**EXERCISE DESCRIPTION**: Needed from the data below: all lines that contain the word "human".

+---+

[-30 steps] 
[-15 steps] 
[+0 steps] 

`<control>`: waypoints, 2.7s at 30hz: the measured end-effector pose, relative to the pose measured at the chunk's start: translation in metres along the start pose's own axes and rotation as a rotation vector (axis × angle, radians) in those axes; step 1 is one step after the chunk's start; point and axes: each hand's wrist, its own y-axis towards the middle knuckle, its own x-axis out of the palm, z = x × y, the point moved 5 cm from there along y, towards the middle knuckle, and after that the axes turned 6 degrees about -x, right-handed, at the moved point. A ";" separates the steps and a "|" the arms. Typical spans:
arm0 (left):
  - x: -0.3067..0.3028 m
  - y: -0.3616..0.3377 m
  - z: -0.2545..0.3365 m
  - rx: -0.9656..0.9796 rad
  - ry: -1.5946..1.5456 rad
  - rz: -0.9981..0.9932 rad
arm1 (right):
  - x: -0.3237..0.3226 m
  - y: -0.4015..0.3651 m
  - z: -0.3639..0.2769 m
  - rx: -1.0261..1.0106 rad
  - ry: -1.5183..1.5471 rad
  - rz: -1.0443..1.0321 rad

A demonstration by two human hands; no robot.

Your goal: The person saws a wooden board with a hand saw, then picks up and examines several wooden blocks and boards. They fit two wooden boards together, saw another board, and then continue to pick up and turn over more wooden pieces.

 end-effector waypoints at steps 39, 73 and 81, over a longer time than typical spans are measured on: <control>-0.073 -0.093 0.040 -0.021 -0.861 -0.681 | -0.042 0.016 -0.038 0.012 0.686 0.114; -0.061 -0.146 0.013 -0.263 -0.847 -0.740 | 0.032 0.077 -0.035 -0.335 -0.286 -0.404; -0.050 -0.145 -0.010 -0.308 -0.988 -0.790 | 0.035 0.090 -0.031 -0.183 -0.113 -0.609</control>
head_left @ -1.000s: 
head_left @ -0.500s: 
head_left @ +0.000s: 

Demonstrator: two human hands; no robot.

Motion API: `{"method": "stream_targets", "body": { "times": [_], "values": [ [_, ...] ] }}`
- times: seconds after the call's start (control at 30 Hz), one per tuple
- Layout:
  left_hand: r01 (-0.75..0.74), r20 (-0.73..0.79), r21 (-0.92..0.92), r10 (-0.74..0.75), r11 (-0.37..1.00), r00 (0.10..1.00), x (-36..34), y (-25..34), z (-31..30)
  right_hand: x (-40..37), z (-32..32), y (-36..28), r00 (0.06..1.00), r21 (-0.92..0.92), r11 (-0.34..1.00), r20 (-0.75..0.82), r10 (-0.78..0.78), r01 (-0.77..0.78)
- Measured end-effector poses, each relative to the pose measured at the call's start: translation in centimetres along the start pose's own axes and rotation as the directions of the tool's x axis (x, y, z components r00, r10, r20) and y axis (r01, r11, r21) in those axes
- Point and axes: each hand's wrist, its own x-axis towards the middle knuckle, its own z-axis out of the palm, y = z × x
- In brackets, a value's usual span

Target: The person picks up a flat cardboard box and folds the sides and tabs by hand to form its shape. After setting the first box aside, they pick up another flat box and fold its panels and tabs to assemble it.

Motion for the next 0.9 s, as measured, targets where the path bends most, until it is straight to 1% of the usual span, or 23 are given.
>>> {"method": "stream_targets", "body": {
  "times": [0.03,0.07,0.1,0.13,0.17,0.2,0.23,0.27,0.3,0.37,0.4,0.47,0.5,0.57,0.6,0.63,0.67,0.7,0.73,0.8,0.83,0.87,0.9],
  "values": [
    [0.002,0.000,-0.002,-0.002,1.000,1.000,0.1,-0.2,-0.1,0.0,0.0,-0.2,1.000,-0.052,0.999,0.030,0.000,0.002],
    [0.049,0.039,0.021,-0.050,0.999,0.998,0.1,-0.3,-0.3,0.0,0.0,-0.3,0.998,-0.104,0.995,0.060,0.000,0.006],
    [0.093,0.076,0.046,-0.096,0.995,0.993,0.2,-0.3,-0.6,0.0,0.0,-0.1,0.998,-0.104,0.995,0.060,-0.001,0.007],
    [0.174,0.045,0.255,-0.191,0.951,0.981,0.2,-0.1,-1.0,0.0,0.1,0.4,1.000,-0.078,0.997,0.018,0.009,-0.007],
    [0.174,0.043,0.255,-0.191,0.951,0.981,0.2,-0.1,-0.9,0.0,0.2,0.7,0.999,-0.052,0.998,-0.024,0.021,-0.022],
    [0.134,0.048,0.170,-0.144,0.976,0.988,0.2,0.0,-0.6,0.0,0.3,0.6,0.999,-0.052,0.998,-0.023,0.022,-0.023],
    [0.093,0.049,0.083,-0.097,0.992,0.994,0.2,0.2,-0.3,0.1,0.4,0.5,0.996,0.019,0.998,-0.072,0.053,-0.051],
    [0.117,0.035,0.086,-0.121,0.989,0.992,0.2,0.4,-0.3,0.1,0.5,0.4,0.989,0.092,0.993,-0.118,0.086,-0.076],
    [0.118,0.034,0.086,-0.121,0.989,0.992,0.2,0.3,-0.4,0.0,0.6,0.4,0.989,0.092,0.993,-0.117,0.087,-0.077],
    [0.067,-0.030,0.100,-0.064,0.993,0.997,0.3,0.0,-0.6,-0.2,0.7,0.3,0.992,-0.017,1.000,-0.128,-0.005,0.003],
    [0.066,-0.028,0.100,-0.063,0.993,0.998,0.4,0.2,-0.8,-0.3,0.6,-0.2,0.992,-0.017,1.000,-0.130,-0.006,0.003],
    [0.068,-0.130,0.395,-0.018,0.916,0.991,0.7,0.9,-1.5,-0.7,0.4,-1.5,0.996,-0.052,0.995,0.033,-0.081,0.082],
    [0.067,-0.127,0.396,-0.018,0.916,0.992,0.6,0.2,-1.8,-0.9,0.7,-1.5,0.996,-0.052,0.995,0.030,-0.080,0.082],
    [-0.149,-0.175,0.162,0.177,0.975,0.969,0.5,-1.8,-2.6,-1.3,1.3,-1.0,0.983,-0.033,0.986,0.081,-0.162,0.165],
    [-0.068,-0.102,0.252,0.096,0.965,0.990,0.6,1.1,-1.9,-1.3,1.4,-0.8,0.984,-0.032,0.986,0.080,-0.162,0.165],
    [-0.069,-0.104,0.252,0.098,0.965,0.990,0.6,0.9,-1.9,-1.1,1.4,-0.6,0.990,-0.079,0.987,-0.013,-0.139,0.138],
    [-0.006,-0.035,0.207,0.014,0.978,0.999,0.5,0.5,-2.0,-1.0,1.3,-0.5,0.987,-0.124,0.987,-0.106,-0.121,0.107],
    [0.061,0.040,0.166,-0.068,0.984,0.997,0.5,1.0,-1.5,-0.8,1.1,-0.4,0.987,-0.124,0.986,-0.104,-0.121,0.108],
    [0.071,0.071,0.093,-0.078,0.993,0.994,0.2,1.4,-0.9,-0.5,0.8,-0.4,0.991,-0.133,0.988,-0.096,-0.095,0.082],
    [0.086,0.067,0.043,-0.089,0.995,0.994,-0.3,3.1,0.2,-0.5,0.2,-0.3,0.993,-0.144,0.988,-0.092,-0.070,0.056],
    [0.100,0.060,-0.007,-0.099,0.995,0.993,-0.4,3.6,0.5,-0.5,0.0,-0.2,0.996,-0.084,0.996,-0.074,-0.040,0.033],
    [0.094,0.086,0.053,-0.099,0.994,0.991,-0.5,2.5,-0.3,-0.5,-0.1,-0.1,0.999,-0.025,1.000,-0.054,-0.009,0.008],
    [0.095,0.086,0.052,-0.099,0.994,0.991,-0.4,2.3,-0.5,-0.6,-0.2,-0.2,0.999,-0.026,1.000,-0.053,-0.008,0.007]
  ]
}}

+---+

**WRITTEN ANSWER**:
A demonstration by two human hands; no robot.
Demonstrator: two human hands; no robot.

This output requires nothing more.